#### [What needs to be done]
Locate each line of the material that contains "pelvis", then return it.

====

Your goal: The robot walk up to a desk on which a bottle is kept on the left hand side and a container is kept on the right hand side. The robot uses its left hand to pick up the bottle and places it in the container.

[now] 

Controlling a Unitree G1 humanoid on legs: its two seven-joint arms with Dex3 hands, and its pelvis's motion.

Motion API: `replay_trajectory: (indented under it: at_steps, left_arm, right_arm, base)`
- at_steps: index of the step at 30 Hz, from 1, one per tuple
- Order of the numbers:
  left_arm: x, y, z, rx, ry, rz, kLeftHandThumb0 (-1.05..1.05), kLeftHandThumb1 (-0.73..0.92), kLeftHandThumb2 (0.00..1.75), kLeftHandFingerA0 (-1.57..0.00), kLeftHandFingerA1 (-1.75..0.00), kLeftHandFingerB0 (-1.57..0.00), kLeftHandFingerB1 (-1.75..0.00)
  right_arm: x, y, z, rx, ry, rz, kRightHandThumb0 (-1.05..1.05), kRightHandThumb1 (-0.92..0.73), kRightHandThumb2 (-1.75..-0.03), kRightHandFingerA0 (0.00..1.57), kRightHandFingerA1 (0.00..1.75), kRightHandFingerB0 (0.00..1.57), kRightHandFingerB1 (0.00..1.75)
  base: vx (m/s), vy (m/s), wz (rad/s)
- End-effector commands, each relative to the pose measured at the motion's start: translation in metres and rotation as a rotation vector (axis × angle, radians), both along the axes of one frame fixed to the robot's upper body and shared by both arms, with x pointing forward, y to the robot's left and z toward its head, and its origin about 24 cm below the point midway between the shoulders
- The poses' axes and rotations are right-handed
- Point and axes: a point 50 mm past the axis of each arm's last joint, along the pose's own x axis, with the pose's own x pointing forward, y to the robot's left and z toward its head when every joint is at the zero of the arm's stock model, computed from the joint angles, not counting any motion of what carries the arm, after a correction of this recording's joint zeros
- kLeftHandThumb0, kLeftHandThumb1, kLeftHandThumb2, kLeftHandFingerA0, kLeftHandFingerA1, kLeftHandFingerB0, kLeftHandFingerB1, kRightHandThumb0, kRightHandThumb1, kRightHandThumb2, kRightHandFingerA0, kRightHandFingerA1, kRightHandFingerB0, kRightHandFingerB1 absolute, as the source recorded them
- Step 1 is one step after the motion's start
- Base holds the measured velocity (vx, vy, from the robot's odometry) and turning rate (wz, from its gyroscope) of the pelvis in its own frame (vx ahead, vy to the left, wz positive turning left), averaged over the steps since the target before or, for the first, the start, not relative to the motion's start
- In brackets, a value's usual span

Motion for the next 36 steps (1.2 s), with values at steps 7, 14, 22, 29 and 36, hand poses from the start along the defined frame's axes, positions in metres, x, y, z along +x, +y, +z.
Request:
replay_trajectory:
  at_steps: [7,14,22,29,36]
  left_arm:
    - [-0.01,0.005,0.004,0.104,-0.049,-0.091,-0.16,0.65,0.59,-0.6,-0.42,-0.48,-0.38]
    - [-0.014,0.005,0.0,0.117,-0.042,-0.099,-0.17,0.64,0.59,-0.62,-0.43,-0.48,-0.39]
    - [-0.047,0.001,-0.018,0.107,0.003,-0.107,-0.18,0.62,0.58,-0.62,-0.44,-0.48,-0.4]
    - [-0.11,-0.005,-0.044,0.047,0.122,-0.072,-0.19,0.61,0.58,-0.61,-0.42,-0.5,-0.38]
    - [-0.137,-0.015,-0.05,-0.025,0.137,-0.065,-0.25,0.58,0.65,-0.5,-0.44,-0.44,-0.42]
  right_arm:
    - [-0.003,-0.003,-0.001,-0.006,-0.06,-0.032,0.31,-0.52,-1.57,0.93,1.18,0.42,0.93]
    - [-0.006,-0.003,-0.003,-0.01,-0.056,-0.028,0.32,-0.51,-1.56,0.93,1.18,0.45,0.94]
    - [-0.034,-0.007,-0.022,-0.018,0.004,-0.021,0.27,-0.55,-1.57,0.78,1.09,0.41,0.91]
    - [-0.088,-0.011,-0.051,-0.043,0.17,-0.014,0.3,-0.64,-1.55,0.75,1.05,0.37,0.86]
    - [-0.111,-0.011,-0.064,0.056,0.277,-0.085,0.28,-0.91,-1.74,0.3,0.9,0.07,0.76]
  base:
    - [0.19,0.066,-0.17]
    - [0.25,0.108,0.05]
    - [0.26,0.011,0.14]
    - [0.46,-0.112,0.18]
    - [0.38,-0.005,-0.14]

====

#### [Reply to the task]
Controlling a Unitree G1 humanoid on legs: its two seven-joint arms with Dex3 hands, and its pelvis's motion.
- Base holds the measured velocity (vx, vy, from the robot's odometry) and turning rate (wz, from its gyroscope) of the pelvis in its own frame (vx ahead, vy to the left, wz positive turning left), averaged over the steps since the target before or, for the first, the start, not relative to the motion's start

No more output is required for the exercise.